Confindustria - Vincenzo Boccia in conferenza stampa (foto LaPresse)

La missione di Confindustria

Redazione
“Definire quale industria del futuro vogliamo” è un refuso dirigista.

Il presidente della Confindustria, Vincenzo Boccia, nel fine settimana ha chiesto al governo di dare “una linea di politica economica che determini anche quale industria del futuro vogliamo definire”. Un errore blu all’interno di considerazioni invece generalmente condivisibili del tipo di quelle fatte sulla legge di Stabilità in arrivo: l’esecutivo in questo caso, ha detto infatti lo stesso Boccia, dovrebbe operare “scelte selettive”, senza avallare alcun “assalto alla diligenza”, puntando con decisione “sulla produttività e sugli investimenti privati” per rafforzare un percorso di “crescita”. Auspichiamo che quello di Boccia sulla definizione a tavolino di “quale industria del futuro vogliamo” sia stato dunque un lapsus, e non il solito encomio della politica industriale vecchio stile.
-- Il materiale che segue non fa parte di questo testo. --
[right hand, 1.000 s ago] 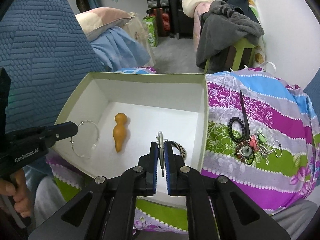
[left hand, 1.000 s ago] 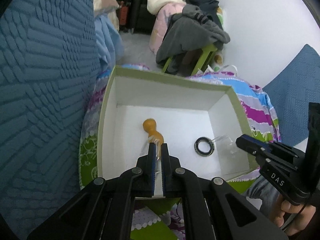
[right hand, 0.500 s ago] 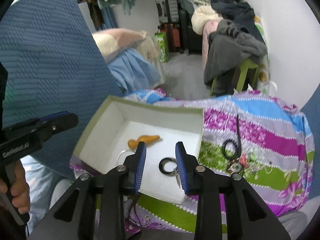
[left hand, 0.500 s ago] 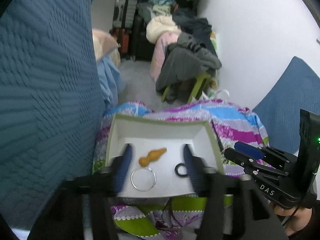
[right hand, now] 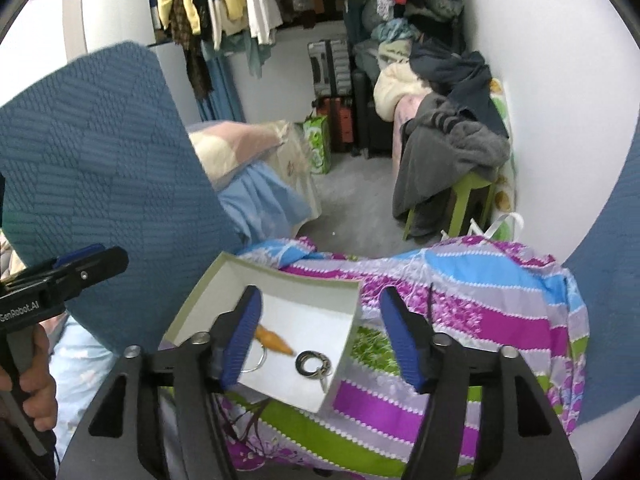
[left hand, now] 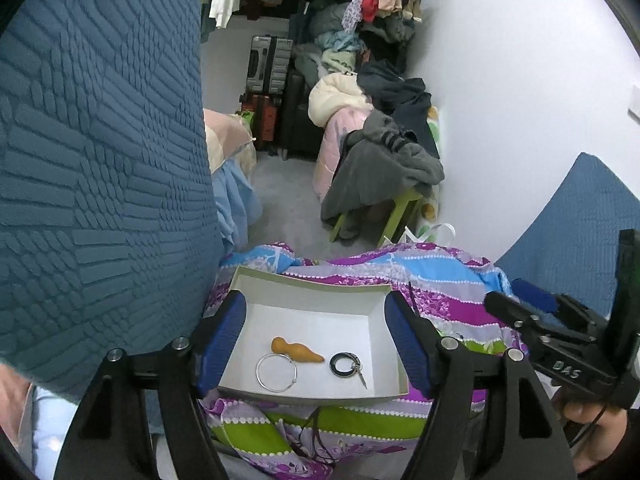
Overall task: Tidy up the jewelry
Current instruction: 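Withdraw both tools from the box and move them back over the jewelry pile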
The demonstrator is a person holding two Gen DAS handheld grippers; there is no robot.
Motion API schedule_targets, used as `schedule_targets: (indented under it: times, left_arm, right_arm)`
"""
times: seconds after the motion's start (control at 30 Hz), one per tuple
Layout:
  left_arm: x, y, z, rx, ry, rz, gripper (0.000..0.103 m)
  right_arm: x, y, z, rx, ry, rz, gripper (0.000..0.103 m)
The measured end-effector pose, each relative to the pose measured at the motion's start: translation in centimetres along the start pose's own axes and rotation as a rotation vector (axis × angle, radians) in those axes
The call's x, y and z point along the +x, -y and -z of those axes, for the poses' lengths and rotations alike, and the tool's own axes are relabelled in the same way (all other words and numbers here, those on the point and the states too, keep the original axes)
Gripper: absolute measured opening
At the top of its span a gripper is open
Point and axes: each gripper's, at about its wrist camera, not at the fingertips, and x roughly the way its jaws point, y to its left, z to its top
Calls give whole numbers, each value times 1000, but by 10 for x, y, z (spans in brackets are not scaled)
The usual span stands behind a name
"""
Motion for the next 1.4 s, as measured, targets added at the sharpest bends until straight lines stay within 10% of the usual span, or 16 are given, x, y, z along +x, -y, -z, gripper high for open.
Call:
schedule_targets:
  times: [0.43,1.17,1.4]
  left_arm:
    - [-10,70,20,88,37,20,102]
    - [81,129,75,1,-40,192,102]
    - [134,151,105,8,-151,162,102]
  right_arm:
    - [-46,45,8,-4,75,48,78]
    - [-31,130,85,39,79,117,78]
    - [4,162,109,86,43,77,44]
Quella in base alla quale, per utilizzare il titolo dell’ultimo prezioso libro di Franco Debenedetti, al governo – magari in tandem con la Confindustria – tocca “scegliere i vincitori e salvare i perdenti” del mercato.

 

Una politica industriale di tal fatta non funzionò con i piani quinquennali di sovietica memoria, né con la nostra incentivazione pubblica più soft degli anni 70 del secolo scorso. Meglio non tentare una replica nell’anno di grazia 2016. Boccia, piuttosto, potrebbe avviare una riflessione pubblica sulle defezioni che sono avvenute a Via dell’Astronomia (da ultimo il comparto della nautica che ha annunciato la sua presenza al Salone di Cannes e non a quello di Genova) e sulle condizioni necessarie ai suoi associati per tornare a investire con forza in questo paese. Sono punti su cui troverà convergenze anche più ampie rispetto alle sole forze della Confindustria.